Hidden node issue?

Hi guys, Ive had a couple threads related to this issue ive been having, but this might be a different issue altogether if its true.

I submitted a support request to mikrotik support about my RB433ah/XR2 radio lockups.

here is what i submitted:

Hi there, I have another issue i have been unable to resolve thru the

regular means. I have 3 rb433AH Access points with around 50 subs on
them at 2 seperate tower sites. two have xr2 radios, the other has an
SR2.

every day one or more of these AP’s have a “lockup”. What I mean by
that is the Wlan interface stops passing traffic until I disable the
wlan interface and re-enable it. Im using PPPOE to authenticate most of
my users, the other users connect via dhcp.

In the logs ,when the WLAN interface is not passing traffic, I will see
all the dhcp users attempt dhcp, and then timeout over and over. Same
thing for pppoe users, i will see pppoe-waiting for call- terminating -
disconnected. over and over.

when i torch the wlan interface i see nothing at all.

I have no idea why this happens and have not found any other mention of
a similar issue anywhere.

the RB 433AH units are either on 24v POE injectors or 24v AC adaptors.


So support suggested that i enable 1m basic rate and set my arp-timeout to dynamic instead of static.

In stead of completely locking up, I saw several times overnight where the AP would seem to lock up just like before, but right itself after an hour or two. so in other words, more differently the same.

Here is the latest response i got:

Hello,

the wireless logs doesn’t show any disconnects. The only thing that could be is
the AP has too many clients and sometimes the clients could send at the same time
and could experience the hidden node issue (collisions on the AP). Maybe you could
try to split this AP into 2 wireless cards so the AP would not be so loaded?

Anyone here have experiance with the hidden node issue? It should be noted that we are running rts/cts on all our CPE’s 1024 frag/ 200rts/cts

Sounds like the 5.0rc1 nv2 wireless bug.
Are you running v5.0rc1 and nv2 wireless mode?
If not then what version are you running?

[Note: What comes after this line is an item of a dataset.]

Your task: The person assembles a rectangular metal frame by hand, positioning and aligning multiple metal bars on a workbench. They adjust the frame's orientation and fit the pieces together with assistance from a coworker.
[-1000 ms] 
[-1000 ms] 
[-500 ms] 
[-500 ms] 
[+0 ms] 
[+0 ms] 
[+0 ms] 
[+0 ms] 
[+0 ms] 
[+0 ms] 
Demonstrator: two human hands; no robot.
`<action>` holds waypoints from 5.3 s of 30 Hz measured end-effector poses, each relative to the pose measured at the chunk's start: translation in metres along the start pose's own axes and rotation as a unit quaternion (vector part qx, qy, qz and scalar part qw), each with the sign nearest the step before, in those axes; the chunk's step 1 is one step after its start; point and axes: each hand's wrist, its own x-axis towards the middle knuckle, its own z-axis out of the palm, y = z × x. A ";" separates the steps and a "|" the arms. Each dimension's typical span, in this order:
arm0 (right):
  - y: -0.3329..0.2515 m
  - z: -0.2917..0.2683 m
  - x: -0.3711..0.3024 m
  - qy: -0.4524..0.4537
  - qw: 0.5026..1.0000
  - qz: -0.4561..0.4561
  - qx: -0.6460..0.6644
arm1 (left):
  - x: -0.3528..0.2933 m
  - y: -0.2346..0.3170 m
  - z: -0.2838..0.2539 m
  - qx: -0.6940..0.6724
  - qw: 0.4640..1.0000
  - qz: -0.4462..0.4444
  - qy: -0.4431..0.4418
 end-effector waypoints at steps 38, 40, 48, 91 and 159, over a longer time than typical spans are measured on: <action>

Im running all 4.10 packages. this bug has followed me thru all the v4.x packages ive tried.

here is the latest from support:

“in the support output file there was one time when the router tried to reset the
card and failed and maybe that caused a small freeze for a while. There is nothing
what we could do as it is the hardware - the card didn’t respond. Maybe it is
overheating.”

I doubt it’s overheating, these units are in an outside cabinet and its a typical canadian fall right now.

this is the config on my wlan interface:

Flags: X - disabled, R - running
0 R name=“wlan1” mtu=1500 mac-address=00:15:6D:10:31:2D arp=enabled
interface-type=Atheros AR5213 mode=ap-bridge ssid=“5555” frequency=2462
band=2.4ghz-b scan-list=default antenna-mode=ant-b wds-mode=disabled
wds-default-bridge=none wds-ignore-ssid=no default-authentication=yes
default-forwarding=no default-ap-tx-limit=0 default-client-tx-limit=0
hide-ssid=yes security-profile=default compression=no

I have seen some strange things with hidden nodes and APs.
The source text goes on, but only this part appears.